Having earned his doctorate in just two years, when he was only 25, DeGraff turned down an academic position at a prestigious Ivy League-university only to become the youngest executive at the fastest growing pizza company in the 1980s. He then combined the world of academia with the world of business to emerge as an engaging and highly sought-after professor, speaker, and consultant. His client list reads as a “who’s who” within the world of innovators including General Electric, Coca-Cola, American College of Surgeons, and Google. DeGraff’s creative and direct take on making innovation really happen have made him a world-renowned thought leader and have prompted his clients and colleagues to dub him “The Dean of Innovation.”

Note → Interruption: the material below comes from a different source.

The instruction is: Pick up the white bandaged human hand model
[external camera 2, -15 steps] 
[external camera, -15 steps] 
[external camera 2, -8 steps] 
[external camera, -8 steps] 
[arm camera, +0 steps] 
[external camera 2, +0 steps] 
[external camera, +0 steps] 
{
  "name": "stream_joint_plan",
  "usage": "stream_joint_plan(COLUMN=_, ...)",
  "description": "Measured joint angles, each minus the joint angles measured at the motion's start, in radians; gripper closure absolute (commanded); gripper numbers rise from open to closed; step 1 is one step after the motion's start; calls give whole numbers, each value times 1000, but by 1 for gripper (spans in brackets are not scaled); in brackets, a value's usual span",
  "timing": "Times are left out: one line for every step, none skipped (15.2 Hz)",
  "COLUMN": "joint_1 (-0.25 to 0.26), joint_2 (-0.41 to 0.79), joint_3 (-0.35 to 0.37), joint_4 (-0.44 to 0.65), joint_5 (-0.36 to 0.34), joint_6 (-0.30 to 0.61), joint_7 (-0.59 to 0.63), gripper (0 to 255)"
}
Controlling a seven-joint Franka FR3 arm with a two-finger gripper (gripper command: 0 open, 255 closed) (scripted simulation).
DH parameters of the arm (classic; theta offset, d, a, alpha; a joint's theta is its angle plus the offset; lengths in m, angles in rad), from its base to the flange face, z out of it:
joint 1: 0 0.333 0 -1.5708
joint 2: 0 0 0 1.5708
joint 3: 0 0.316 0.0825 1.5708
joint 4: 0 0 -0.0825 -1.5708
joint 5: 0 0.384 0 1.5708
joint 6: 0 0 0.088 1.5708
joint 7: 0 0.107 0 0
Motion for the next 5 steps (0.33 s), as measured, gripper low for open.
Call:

DeGraff’s mission is “the democratization of innovation.” He brings innovation to everyone, every day, and everywhere through his books, such as Making Stone Soup; public television program Innovation You, column for Inc. Magazine, and radio program The Next Idea. To learn more, visit Degraff’s website.
President and CEO
Alliance for Strong Families and Communities
Susan N. Dreyfus is president and CEO of the Alliance for Strong Families and Communities, a strategic action network of social sector organizations that has a national reach in thousands of communities across America.
She is dedicated to advancing equity in society through access and opportunity so all people can reach their full potential. She believes in the power of the social sector to be influencers of larger systemic change through its excellence, distinction, innovation, and influence.
Prior to joining the Alliance in 2012, Dreyfus was secretary for the Washington State Department of Social and Health Services. She was appointed by Gov. Chris Gregoire in May 2009 and approved by the senate. She served as a member of the Governor’s Executive Cabinet. She had responsibility for Medicaid, aging and long-term care, child welfare, behavioral health care, juvenile justice, economic assistance, and other human services.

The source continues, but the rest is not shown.